Years, and thousands of dollars of funding later, as the conspiracy continued, the DOJ says Ionov began to get U.S. political groups involved in local elections, and later began coaching them on what position to take with conflicts between Russia and Ukraine.
Alleged attempt to influence local elections
In the summer of 2017, the indictment says Ionov had the political group in Florida get involved in the St. Petersburg elections. The co-conspirator who Ionov worked with was told to campaign on “reparations” and seek local office, the federal documents say. Ionov allegedly offered campaign financing from AGMR as a form of assistance.
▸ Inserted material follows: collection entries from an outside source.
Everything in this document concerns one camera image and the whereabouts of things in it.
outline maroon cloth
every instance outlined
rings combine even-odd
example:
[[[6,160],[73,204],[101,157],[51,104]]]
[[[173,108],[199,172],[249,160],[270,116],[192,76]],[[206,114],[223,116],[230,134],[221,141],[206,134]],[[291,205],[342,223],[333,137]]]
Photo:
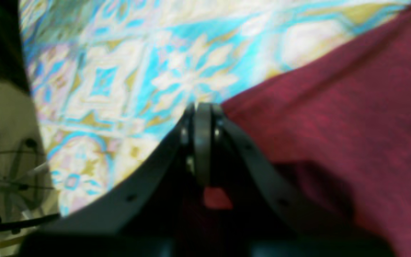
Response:
[[[307,196],[411,256],[411,7],[223,108]]]

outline red object
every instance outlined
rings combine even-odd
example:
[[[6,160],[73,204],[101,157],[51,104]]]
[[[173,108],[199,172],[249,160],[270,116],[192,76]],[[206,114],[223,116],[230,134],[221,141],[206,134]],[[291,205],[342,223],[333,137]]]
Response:
[[[411,7],[223,108],[312,200],[411,256]]]

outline red fabric
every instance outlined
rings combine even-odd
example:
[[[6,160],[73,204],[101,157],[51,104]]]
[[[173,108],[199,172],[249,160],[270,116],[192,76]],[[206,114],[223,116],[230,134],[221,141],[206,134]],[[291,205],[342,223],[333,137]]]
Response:
[[[223,108],[306,195],[411,256],[411,8]]]

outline screw hole
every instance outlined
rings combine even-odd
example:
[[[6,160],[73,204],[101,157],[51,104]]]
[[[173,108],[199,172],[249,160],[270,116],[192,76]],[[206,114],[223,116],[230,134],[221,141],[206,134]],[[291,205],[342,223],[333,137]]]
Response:
[[[136,198],[137,198],[137,195],[132,194],[132,195],[126,197],[126,201],[127,202],[132,202],[132,201],[136,200]]]
[[[280,203],[280,205],[282,205],[284,207],[290,206],[290,203],[285,199],[279,199],[279,203]]]

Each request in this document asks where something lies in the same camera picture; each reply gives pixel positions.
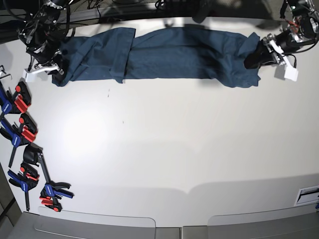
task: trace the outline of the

Another attempt at winning local election began in 2019, according to the DOJ, with Ionov and AGMR providing political consultations weekly and helping raise money for a campaign office. In August 2019, federal officials say the candidate was congratulated by Ionov for making it past the primary election for local office. Later, in 2020, unindicted co-conspirators were allegedly invited to another Dialogue of Nations, which the DOJ called a “separatist conference in Donetsk, Ukraine.”
In May 2020, the DOJ says Ionov had one of the co-conspirators receive a request from “Russia, the Donetsk People’s Republic” asking if “friends of the Donetsk People’s Republic” would send videos to congratulate residents as a result of the COVID-19 pandemic preventing mass gatherings.
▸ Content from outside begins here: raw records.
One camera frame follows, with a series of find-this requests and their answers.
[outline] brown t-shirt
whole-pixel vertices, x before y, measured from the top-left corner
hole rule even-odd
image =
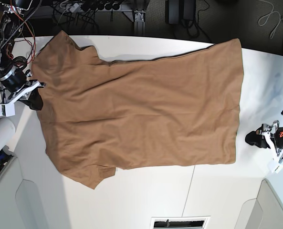
[[[235,162],[243,79],[238,39],[152,61],[106,62],[64,32],[32,64],[46,153],[95,188],[115,168]]]

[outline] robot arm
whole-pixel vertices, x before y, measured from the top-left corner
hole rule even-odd
[[[19,56],[11,58],[11,51],[14,46],[15,34],[20,32],[23,23],[13,14],[13,7],[10,7],[10,0],[0,0],[0,92],[2,93],[2,103],[0,104],[0,116],[15,115],[14,103],[21,101],[32,110],[41,110],[43,106],[42,98],[38,93],[38,88],[45,86],[37,80],[29,80],[30,70],[24,71],[27,66],[27,59]],[[13,0],[16,13],[27,10],[32,0]],[[39,8],[39,5],[29,14],[27,21]],[[10,92],[6,98],[5,91]]]
[[[272,125],[262,124],[256,131],[251,131],[246,135],[245,142],[259,148],[270,148],[273,160],[268,167],[272,172],[278,173],[283,168],[283,127],[279,127],[278,120]]]

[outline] red wire
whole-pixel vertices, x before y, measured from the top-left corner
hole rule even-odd
[[[9,53],[9,44],[7,44],[7,47],[6,47],[6,55],[11,59],[13,60],[13,55],[11,53]]]
[[[32,31],[31,31],[30,27],[28,26],[28,24],[24,21],[24,19],[21,18],[21,17],[19,16],[19,14],[16,13],[16,11],[14,10],[14,8],[13,8],[13,6],[12,6],[12,0],[10,0],[10,7],[11,7],[12,11],[15,13],[15,15],[16,15],[21,21],[23,21],[23,23],[26,24],[26,26],[27,26],[29,32],[31,33],[31,35],[32,35],[32,37],[33,37],[33,39],[34,39],[34,49],[33,49],[32,43],[31,43],[30,41],[28,41],[26,38],[24,38],[25,41],[31,46],[31,59],[30,59],[30,61],[28,62],[28,63],[30,63],[30,62],[33,61],[34,58],[35,58],[35,50],[36,50],[35,36],[34,36],[34,34],[32,33]]]

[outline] white table
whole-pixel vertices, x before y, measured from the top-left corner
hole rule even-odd
[[[50,38],[37,38],[37,51]],[[94,45],[106,61],[151,60],[209,46],[144,37],[72,38],[81,47]],[[26,42],[19,42],[13,55],[27,56],[29,51]],[[244,138],[275,119],[283,126],[283,57],[246,49],[242,55],[237,161],[232,165],[118,169],[92,190],[57,172],[45,154],[36,113],[17,103],[12,118],[17,132],[8,146],[19,158],[24,179],[37,184],[50,228],[147,229],[151,217],[211,216],[207,229],[234,229],[243,203],[257,197],[271,159],[267,149],[249,146]]]

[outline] white bracket
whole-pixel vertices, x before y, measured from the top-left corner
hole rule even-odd
[[[277,157],[276,148],[271,140],[271,133],[269,131],[263,132],[262,135],[264,136],[267,144],[270,146],[270,150],[272,153],[273,161],[270,161],[268,164],[268,168],[272,173],[279,173],[280,170],[283,168],[283,165],[279,163],[279,158]]]
[[[41,86],[41,83],[39,81],[32,82],[32,85],[30,87],[26,87],[22,89],[20,92],[18,92],[10,101],[8,101],[5,104],[0,104],[0,117],[1,116],[14,116],[15,115],[15,102],[19,100],[24,94],[29,93],[33,91],[38,86]]]
The same month, federal officials say Ionov sent a message to an FSB officer from a co-conspirator with a link to a video fulfilling that exact request. The DOJ says the Donetsk People’s Republic was “Russian-backed.”
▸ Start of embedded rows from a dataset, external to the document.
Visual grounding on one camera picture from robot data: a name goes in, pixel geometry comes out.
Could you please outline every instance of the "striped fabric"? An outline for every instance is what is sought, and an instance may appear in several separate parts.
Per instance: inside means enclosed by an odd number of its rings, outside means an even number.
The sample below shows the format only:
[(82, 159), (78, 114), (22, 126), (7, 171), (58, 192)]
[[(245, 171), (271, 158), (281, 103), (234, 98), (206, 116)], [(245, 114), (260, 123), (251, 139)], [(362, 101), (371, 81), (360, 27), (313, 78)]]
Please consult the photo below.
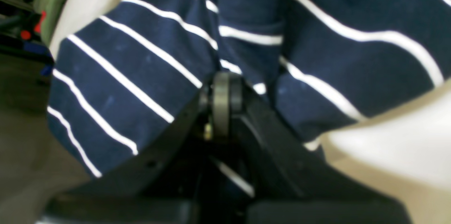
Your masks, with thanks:
[(230, 70), (314, 150), (321, 133), (440, 86), (450, 26), (451, 0), (122, 0), (61, 43), (50, 129), (100, 177)]

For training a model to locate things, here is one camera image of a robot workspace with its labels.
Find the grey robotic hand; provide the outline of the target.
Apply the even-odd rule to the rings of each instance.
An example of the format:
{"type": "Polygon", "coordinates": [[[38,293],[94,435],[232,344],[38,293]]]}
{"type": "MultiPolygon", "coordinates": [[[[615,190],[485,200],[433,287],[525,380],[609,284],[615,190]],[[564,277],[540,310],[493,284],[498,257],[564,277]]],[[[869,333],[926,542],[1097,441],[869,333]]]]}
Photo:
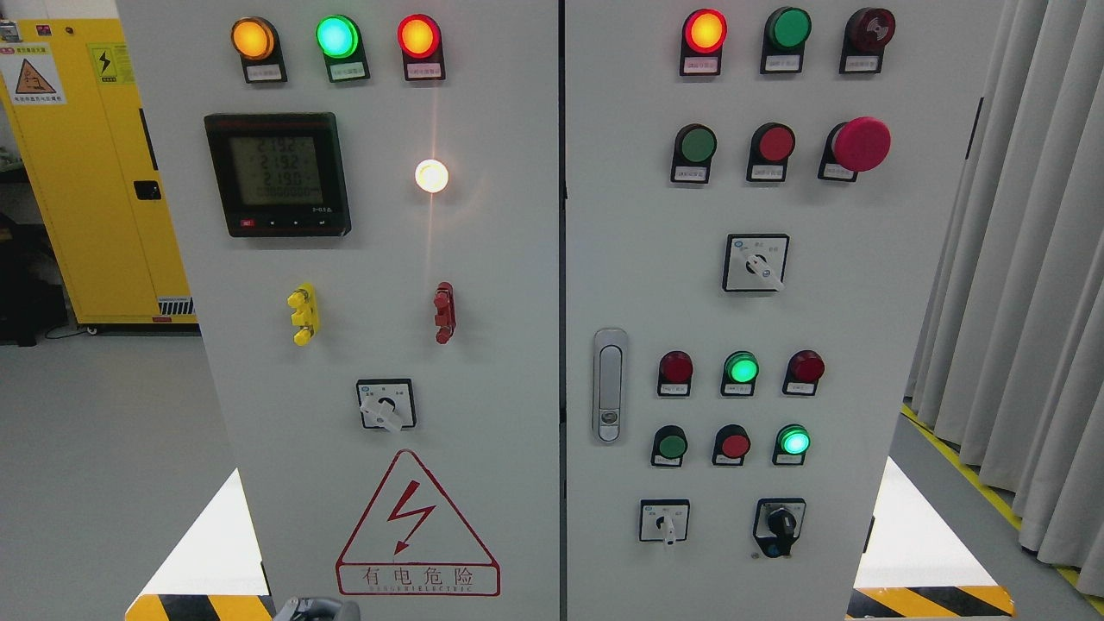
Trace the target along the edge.
{"type": "Polygon", "coordinates": [[[288,620],[361,620],[361,609],[354,601],[326,597],[291,597],[273,615],[273,621],[288,620]]]}
By June 2020, the DOJ says Ionov told his contacts at FSB that political protests in the U.S. undertaken by one of the political groups had included “conferences that were ‘consistently sponsored’ by AGMR.” Informational support was allegedly provided by Ionov, and activities had occurred in more than 40 cities, with “activists…taking to the streets.” Political activities continued across the U.S. in 2021, the DOJ says.
Conflict with Ukraine
On Feb. 24, 2022, federal officials say Ionov sent a message to his co-conspirators called “URGENT MESSAGE FROM THE ANTIGLOBALIST MOVEMENT OF RUSSIA.”
According to the DOJ, the message read “the war with Ukraine has began.”
The message continued, saying “Russia has exhausted all possible tools to prevent conflict” with the other sovereign nation and that “we must remember that the war began 8 years ago, when the US and the EU brought new leadership to power in Kiev” and blamed “pro-Western neo-fascists who burned people in Odessa and shot thousands of civilians in the Donbas” region.
In March 2022, one of the unindicted co-conspirators allegedly gave a video presentation saying that the political group she was part of had “spoken out in opposition” to the crisis in Ukraine alongside leaders from Venezuela, China, Iran, Cuba and Nicaragua, and calling the crisis itself “U.S. imperialist-created.” The video message said they were speaking out in solidarity with the Russian people, elected government and leadership, according to the DOJ.